Policy Changes at USCIS That Can Mean Deportation

On September 11, 2018, U.S. Citizen and Immigration Services (USCIS) implemented a new policy regarding rejection or denial of applications due to incomplete or inaccurate filings. In the past, if information or a document was missing from a filing, USCIS would issue a Request for Evidence (“RFE”), allowing the applicant to provide the missing information or document. Other mechanisms that were in place to help an applicant was the issuances of “Notices of Intent to Deny” (“NOID”), which would allow an applicant to address issues in their application within 30 days. With this new policy, an immigration officer will have the discretion to deny an application without first issuing an RFE or a NOID. USCIS cites its intention to discourage frivolous or incomplete filings that have “bogged down” the system.

Almost at the same time, on October 1, 2018, USCIS implemented another policy memo regarding the issuance of Notices to Appear (“NTA”). An NTA is the charging document the government files in Immigration Court to initiate removal or deportation proceedings. The policy states that USCIS may issue NTAs on denied applications, including but not limited to applications for adjustment of status (green card) or an application to extend or change immigration status. However, USCIS states that it will continue to prioritize the issuance of NTAs for those with criminal records, committed fraud, or are of national security concern.

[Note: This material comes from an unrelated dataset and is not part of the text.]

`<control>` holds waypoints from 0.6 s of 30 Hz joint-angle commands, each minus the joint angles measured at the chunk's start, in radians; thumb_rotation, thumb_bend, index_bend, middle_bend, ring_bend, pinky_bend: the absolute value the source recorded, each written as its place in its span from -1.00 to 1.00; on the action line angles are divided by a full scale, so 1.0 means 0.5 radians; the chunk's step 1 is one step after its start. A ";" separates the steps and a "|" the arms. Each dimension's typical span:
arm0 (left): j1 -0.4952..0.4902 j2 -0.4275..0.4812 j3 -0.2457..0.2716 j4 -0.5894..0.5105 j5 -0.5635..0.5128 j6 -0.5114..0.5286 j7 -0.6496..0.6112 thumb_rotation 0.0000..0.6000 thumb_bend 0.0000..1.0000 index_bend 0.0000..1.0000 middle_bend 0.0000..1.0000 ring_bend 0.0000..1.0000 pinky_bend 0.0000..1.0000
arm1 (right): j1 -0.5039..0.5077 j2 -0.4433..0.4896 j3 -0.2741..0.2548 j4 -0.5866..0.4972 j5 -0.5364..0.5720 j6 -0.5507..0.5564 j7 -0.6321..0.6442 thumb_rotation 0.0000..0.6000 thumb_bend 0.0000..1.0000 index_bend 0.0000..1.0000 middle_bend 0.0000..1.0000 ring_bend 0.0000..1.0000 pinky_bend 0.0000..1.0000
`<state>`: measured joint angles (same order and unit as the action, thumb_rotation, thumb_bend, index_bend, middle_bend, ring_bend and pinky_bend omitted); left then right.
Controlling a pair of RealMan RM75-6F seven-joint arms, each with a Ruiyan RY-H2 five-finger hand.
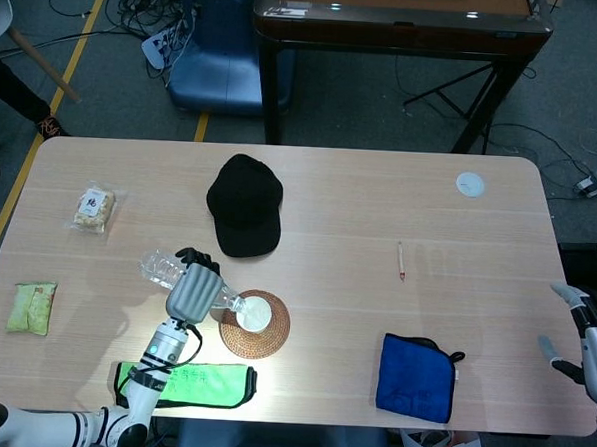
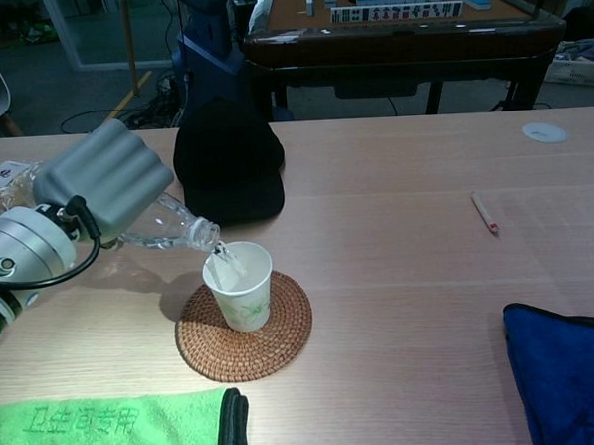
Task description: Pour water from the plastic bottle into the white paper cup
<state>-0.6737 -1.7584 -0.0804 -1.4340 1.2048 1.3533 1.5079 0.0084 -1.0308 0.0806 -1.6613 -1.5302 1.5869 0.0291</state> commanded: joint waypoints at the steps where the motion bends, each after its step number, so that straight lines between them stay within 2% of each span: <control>1: 0.001 -0.004 -0.004 0.003 -0.005 -0.002 0.008 1.00 -0.90 0.49 0.68 0.07 -0.12 | -0.001 0.002 0.000 -0.001 0.000 0.002 0.003 1.00 -0.47 -0.56 -0.49 -0.69 -0.48; 7: 0.009 -0.008 -0.007 -0.003 -0.024 -0.002 0.011 1.00 -0.90 0.49 0.68 0.07 -0.12 | -0.003 0.004 -0.001 0.000 -0.005 0.004 0.009 1.00 -0.47 -0.56 -0.49 -0.69 -0.48; 18: 0.041 -0.049 -0.079 -0.054 -0.167 -0.026 -0.144 1.00 -0.90 0.49 0.68 0.07 -0.12 | 0.001 0.001 0.000 -0.001 0.006 -0.010 -0.001 1.00 -0.47 -0.56 -0.48 -0.69 -0.48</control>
<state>-0.6563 -1.7798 -0.1138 -1.4535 1.1334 1.3429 1.4430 0.0089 -1.0303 0.0807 -1.6615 -1.5271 1.5820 0.0287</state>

In August 2018, USCIS also changed the policy on when students on F, J, or M status start accruing unlawful presence in the U.S., which can have profound consequences on people if they ever want to return to the U.S. or apply for an extension of status.

As it appears, USCIS has been issuing new policy memos that seemingly make a potential immigrant’s journey to the U.S. more and more difficult. Each of these policies point to the fact that USCIS can and will deport those who do not abide by its strict rules. If a student wants to extend status and is for any reason denied, whether it be because of a missing document or underlying eligibility, the student can accrue unlawful presence, be issued an NTA, and eventually deported.

These policies have made it clear that having a competent attorney is of utmost importance. If not, it can mean a denial of your application, an NTA and eventual deportation.